◆ **WHAT YOU NEED TO DO**:
Write out the data once more, exactly as it reads.

-------- RECORDED INFORMATION

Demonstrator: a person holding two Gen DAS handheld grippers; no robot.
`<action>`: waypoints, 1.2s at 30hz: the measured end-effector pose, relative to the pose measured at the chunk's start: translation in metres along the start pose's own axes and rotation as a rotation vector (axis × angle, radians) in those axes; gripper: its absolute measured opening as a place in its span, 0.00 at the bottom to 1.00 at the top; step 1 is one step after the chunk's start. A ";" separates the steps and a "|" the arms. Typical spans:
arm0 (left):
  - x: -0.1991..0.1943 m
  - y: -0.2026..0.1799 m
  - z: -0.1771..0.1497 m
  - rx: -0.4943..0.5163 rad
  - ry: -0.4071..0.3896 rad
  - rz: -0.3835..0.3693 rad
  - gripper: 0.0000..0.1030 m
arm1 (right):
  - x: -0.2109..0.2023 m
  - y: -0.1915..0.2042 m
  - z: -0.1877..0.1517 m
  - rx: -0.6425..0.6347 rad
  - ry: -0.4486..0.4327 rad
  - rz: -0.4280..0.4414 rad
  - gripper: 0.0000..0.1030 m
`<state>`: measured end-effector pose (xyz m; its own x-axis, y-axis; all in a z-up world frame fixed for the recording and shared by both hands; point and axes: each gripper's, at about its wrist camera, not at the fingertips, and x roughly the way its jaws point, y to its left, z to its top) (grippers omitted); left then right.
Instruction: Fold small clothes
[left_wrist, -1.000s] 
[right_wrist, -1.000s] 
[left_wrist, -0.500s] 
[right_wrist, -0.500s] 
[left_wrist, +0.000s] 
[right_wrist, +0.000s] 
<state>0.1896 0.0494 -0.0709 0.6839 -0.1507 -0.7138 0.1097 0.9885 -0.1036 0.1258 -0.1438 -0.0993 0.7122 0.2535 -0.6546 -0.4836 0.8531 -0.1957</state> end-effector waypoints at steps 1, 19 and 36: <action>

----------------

◆ **EXERCISE OUTPUT**:
Demonstrator: a person holding two Gen DAS handheld grippers; no robot.
`<action>`: waypoints, 1.2s at 30hz: the measured end-effector pose, relative to the pose measured at the chunk's start: translation in metres along the start pose's own axes and rotation as a rotation vector (axis × angle, radians) in those axes; gripper: its absolute measured opening as a place in its span, 0.00 at the bottom to 1.00 at the top; step 1 is one step after the chunk's start. A ";" separates the steps and a "|" the arms. Typical spans:
arm0 (left):
  - x: -0.1991..0.1943 m
  - y: -0.2026..0.1799 m
  - z: -0.1771..0.1497 m
  - rx: -0.4943..0.5163 rad
  - ry: -0.4071..0.3896 rad
  - rz: -0.3835..0.3693 rad
  - gripper: 0.0000..0.1030 m
arm1 (right):
  - x: -0.2109..0.2023 m
  - y: -0.1915..0.2042 m
  - z: -0.1877..0.1517 m
  - rx: -0.6425..0.6347 rad
  - ry: -0.4486..0.4327 rad
  - rz: -0.4280..0.4414 rad
  - gripper: 0.0000..0.1030 m
`<state>`: measured end-effector pose (xyz m; its own x-axis, y-axis; all in a z-up world frame fixed for the recording and shared by both hands; point and axes: each gripper's, at about its wrist camera, not at the fingertips, and x roughly the way its jaws point, y to its left, z to its top) (grippers omitted); left then right.
Instruction: Fold small clothes
[left_wrist, -1.000s] 
[right_wrist, -1.000s] 
[left_wrist, -0.500s] 
[right_wrist, -0.500s] 
[left_wrist, +0.000s] 
[right_wrist, +0.000s] 
<state>0.1896 0.0494 -0.0709 0.6839 -0.1507 -0.7138 0.1097 0.9885 -0.1036 0.1258 -0.1438 -0.0993 0.7122 0.2535 -0.6546 -0.4836 0.8531 -0.1957</state> end-effector waypoints at steps 1, 19 and 36: <action>

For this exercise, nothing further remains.